_What the exercise asks_. Filter out every line below that lacks "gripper", and copy the rest.

_Recorded data_.

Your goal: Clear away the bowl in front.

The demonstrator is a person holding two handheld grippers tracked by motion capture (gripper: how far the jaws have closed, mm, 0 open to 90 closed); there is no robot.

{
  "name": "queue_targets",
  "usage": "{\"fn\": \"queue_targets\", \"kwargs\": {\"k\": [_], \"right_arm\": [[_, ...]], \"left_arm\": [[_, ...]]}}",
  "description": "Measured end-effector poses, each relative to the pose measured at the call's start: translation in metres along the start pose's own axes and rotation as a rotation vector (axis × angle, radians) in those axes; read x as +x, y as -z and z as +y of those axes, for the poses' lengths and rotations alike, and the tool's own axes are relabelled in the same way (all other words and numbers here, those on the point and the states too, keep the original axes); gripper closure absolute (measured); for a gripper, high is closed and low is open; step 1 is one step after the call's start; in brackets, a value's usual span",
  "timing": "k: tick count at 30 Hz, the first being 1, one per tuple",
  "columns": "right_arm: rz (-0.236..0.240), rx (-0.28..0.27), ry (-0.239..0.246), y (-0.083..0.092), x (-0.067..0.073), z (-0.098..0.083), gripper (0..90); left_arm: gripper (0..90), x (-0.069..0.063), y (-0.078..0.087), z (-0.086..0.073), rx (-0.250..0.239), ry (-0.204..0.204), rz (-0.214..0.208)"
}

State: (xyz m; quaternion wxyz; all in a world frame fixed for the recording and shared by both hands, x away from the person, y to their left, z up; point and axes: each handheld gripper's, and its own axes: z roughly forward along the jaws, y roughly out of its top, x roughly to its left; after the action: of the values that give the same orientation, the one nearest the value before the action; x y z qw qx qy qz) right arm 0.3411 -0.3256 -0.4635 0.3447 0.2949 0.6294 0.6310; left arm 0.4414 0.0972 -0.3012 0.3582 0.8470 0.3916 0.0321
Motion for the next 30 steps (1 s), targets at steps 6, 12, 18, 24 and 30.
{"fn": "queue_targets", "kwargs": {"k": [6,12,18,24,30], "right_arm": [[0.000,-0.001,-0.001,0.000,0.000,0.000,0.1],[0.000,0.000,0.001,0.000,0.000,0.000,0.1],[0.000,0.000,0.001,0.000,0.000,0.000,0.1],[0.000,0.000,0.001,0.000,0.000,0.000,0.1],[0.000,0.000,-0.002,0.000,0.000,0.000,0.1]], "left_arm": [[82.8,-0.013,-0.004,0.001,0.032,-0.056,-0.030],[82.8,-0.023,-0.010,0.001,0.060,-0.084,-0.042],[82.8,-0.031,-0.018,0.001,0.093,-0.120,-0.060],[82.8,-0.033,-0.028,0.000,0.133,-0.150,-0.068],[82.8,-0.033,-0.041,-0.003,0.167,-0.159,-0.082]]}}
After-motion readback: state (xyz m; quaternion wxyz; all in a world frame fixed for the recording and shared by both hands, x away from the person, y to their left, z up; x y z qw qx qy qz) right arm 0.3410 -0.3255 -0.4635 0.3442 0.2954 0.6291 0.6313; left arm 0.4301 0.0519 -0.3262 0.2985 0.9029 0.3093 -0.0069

_Written response_.
The demonstrator is a person holding two handheld grippers tracked by motion capture (gripper: how far the jaws have closed, mm, 0 open to 90 closed); there is no robot.
  "description": "Measured end-effector poses, each relative to the pose measured at the call's start: translation in metres along the start pose's own axes and rotation as a rotation vector (axis × angle, radians) in those axes; read x as +x, y as -z and z as +y of those axes, for the poses' lengths and rotations alike, and the tool's own axes are relabelled in the same way (all other words and numbers here, those on the point and the states too, keep the original axes); gripper closure absolute (measured); for a gripper, high is closed and low is open; step 1 is one step after the call's start; in brackets, a value's usual span",
  "columns": "right_arm: rz (-0.236..0.240), rx (-0.28..0.27), ry (-0.239..0.246), y (-0.083..0.092), x (-0.067..0.073), z (-0.098..0.083), gripper (0..90); left_arm: gripper (0..90), x (-0.069..0.063), y (-0.078..0.087), z (-0.086..0.073), rx (-0.250..0.239), ry (-0.204..0.204), rz (-0.214..0.208)"
State: (xyz m; quaternion wxyz; all in a world frame fixed for the recording and shared by both hands, x away from the person, y to their left, z up; point and axes: each handheld gripper's, and its own axes: z roughly forward along the jaws, y roughly out of its top, x roughly to its left; after the action: of the values that give the same orientation, the one nearest the value before the action; x y z qw qx qy qz) right arm 0.3411 -0.3256 -0.4635 0.3447 0.2949 0.6294 0.6310; left arm 0.4414 0.0972 -0.3012 0.3582 0.8470 0.3916 0.0321

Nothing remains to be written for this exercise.